Internationale Presseschau vom 16.4.2009
US-Wirtschaft: Inflation oder Deflation?

Die internationale Wirtschaftspresse debattiert angesichts des Preisverfalls die Gefahr einer Deflation in den USA. Die NZZ kommentiert die Entwicklung bei der UBS. Die Gaceta de los Negocios macht die Türkei als Ziel spanischer Investitionen aus. Kommersant sieht einen neuen Gasstreit zwischen Russland und Ukraine heraufziehen. Fundstück: Die zehn Sünden des Krisenmanagements.

"Willkommen im Inflationskrieg", kommentiert Forbes die jüngsten Meldungen zum Preisverfall in den USA und die daraus resultierende Debatte über eine drohende Deflation. "Auf der einen Seite spielen die US-Regierung und die US-Notenbank (Fed) ihre Macht aus und drucken neues Geld, auf der anderen Seite gehen massenhaft Arbeitsplätze verloren und die Verbraucher schrauben den Konsum zurück." Ein wenig Inflation sei ja gesund für die Wirtschaft, rechne man die sinkenden Kosten für Energierohstoffe und Lebensmittel heraus, seien die Preise sogar um 0,2 Prozent gestiegen. "Doch die Preise für Tabak und Zigaretten haben um 11 Prozent angezogen, das ist nicht gesund", gibt das Magazin zu Bedenken. Die Ökonomen seien sich uneins, wie die Inflation niedrig gehalten werden könne, während der Staat Geld drucke, um dieses auszugeben und schnell die Rezession zu beenden. "Helfen würde ein Anstieg der Verbraucherpreise, doch diese Hoffnung hat sich gerade zerschlagen."

Das Wall Street Journal hat divergierende Stimmen zur Deflationsgefahr in den USA eingeholt. "Relevant ist, dass die Preise, Energierohstoffe und Lebensmittel ausgenommen, im dritten Monat in Folge gestiegen sind, dieses Mal um 0,2 Prozent.
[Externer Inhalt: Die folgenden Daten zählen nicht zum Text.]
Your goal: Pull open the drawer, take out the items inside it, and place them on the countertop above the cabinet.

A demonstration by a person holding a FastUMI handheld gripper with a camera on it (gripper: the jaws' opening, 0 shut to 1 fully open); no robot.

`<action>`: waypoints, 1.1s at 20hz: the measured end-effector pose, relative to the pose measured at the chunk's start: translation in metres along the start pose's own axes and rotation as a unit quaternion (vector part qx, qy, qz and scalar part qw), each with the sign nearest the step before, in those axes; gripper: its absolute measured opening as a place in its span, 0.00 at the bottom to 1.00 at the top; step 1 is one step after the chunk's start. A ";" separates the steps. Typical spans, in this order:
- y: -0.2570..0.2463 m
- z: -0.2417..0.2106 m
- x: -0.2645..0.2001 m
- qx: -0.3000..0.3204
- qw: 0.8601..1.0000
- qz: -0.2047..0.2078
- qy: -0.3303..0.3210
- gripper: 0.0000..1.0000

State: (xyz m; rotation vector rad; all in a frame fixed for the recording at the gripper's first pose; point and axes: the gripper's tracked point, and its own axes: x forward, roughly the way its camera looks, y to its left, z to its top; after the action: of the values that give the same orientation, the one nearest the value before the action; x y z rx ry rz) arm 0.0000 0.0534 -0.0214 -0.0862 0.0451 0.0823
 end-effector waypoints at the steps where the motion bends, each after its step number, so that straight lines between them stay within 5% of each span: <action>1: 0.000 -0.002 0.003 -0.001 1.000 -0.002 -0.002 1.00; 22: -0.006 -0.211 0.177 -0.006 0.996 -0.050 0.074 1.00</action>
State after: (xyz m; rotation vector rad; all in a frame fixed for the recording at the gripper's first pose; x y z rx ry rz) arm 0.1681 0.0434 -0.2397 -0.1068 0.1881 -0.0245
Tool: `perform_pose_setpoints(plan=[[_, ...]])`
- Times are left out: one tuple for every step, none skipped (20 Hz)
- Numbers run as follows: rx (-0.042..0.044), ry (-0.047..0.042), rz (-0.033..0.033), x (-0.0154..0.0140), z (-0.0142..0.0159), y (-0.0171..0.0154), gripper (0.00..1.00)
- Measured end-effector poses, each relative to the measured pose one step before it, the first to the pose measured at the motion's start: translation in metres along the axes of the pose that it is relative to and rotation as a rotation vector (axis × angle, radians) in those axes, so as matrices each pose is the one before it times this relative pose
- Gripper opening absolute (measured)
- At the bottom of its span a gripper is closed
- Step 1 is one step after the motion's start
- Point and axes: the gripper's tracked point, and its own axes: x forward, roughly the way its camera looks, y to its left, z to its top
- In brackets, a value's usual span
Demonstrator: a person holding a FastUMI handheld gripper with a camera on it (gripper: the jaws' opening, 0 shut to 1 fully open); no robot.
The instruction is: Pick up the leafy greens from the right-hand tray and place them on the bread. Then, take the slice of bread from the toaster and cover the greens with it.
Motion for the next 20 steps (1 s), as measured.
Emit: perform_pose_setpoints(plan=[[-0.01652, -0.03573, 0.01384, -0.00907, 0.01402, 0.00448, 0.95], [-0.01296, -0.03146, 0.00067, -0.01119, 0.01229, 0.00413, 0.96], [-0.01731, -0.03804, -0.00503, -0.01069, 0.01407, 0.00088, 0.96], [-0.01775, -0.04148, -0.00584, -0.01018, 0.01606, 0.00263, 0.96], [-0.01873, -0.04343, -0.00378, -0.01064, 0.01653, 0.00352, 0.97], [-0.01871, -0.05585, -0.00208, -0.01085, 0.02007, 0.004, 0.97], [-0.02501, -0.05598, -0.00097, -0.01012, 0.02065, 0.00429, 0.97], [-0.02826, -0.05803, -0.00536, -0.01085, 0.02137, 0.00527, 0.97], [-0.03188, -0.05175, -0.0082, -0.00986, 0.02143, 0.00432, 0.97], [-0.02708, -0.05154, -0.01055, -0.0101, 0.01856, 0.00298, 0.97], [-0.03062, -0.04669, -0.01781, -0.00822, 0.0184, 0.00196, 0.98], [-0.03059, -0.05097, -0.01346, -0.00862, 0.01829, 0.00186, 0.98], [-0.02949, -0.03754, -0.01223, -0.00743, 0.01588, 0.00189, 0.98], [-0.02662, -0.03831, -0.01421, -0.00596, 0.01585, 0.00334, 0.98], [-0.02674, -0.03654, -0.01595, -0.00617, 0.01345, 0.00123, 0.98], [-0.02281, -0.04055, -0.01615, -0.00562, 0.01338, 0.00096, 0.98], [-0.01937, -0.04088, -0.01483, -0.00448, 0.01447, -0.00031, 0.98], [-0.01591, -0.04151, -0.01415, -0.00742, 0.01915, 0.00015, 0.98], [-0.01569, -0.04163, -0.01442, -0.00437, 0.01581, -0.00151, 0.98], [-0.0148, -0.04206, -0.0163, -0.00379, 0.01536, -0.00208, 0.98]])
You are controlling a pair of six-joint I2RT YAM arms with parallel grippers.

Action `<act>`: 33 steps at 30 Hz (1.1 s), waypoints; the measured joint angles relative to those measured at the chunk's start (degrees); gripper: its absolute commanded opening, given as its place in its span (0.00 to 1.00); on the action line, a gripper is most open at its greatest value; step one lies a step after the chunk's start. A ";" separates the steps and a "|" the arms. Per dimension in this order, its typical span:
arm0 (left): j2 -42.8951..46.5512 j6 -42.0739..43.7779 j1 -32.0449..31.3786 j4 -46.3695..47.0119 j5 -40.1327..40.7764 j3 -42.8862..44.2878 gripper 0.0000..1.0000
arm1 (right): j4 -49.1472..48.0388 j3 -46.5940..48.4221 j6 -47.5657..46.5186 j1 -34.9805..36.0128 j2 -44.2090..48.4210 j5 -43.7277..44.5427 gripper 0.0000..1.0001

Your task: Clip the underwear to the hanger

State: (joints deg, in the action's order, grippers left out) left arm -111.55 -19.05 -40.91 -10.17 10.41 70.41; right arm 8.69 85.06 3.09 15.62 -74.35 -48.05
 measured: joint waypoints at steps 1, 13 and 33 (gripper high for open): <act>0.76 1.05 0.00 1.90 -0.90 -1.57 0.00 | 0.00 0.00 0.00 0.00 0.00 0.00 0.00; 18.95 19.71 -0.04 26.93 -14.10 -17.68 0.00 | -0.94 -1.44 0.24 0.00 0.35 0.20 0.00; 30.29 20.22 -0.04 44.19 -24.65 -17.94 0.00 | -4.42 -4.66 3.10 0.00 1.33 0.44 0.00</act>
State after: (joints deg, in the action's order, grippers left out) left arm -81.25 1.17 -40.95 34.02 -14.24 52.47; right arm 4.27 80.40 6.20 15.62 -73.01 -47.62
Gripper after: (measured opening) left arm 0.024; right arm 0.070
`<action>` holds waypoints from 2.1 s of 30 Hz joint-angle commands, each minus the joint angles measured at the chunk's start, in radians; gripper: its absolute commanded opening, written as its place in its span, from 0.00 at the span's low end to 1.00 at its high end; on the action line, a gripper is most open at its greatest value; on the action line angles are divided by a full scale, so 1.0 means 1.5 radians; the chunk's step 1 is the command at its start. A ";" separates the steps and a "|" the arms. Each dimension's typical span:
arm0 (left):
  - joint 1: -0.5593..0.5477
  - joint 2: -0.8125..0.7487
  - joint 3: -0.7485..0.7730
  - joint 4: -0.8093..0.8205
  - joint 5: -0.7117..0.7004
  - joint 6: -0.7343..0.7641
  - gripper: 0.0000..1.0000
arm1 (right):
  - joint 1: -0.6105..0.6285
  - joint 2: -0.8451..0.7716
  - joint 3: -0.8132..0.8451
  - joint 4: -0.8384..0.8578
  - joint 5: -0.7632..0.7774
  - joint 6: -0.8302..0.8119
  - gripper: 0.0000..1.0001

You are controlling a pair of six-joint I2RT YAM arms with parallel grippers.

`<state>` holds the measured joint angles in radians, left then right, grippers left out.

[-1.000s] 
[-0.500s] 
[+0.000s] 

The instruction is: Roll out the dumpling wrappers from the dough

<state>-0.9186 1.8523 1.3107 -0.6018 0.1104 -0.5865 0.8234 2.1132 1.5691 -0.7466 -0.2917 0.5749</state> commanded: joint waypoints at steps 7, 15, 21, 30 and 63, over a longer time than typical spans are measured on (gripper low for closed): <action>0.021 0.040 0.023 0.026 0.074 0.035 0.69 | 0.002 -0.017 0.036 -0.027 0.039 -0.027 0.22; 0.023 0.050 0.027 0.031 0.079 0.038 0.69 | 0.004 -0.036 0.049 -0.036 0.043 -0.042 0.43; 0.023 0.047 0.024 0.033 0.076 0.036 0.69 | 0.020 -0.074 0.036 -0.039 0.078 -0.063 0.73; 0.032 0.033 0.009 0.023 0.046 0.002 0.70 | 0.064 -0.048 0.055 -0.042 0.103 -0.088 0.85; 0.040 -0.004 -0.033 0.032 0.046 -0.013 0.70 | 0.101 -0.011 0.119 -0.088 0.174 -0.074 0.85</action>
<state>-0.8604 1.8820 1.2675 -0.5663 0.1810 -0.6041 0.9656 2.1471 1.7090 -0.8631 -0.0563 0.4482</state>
Das deutet darauf hin, dass sich die US-Wirtschaft keine Gedanken um Deflation machen muss - abgesehen davon, dass sie in der schlimmsten Rezession steckt", meint UniCredit. Auch Wachovia Economics gehe nicht davon aus, dass eine problematische Phase der Deflation die US-Wirtschaft ergreifen könne. "Die Kerninflationsrate wird sich zum Ende dieses Jahres bei einem Prozent einpendeln, das ist immer noch solides, positives Terrain", so das Argument. Morgan Stanley warnt dagegen: "Auch wenn die Preise für Energierohstoffe nachgegeben haben, ist die Gefahr einer Deflation real. Und wenn es nicht eine kraftvolle, scharfe Wende hin zur Erholung der Wirtschaft gibt - was tatsächlich kaum wahrscheinlich ist - wird es Jahre dauern, bis wieder das Risiko einer Inflation auftaucht."

Das Portal Finanznachrichten.de wertet den Rückgang von Verbraucherpreisindex, Erzeugerpreisen, Einzelhandelsumsatz und Kapazitätsauslastung in den USA als Hinweise darauf, dass das Land "quasi schon mitten in der Deflation angekommen" sei: "Jetzt wird sich zeigen, wann die Maßnahmen der Fed greifen und ob diese Maßnahmen das US-Wirtschaftssystem zurück in eine moderate Inflation führen können." Interessanterweise höre man Fed-Chef Ben Bernanke bereits wieder von Zinserhöhungen reden - für den Fall, dass sich die Wirtschaft stabilisieren sollte. Mit solchen Aussagen wolle er die Marktteilnehmer beruhigen, die mit einer starken Inflation im Zuge der US-Maßnahmen zur Bekämpfung der Wirtschaftskrise rechnen. Zum anderen solle die Erwähnung von möglichen Zinserhöhungen auch die Hoffnung verbreiten, die Krise werde nicht mehr sehr lange anhalten.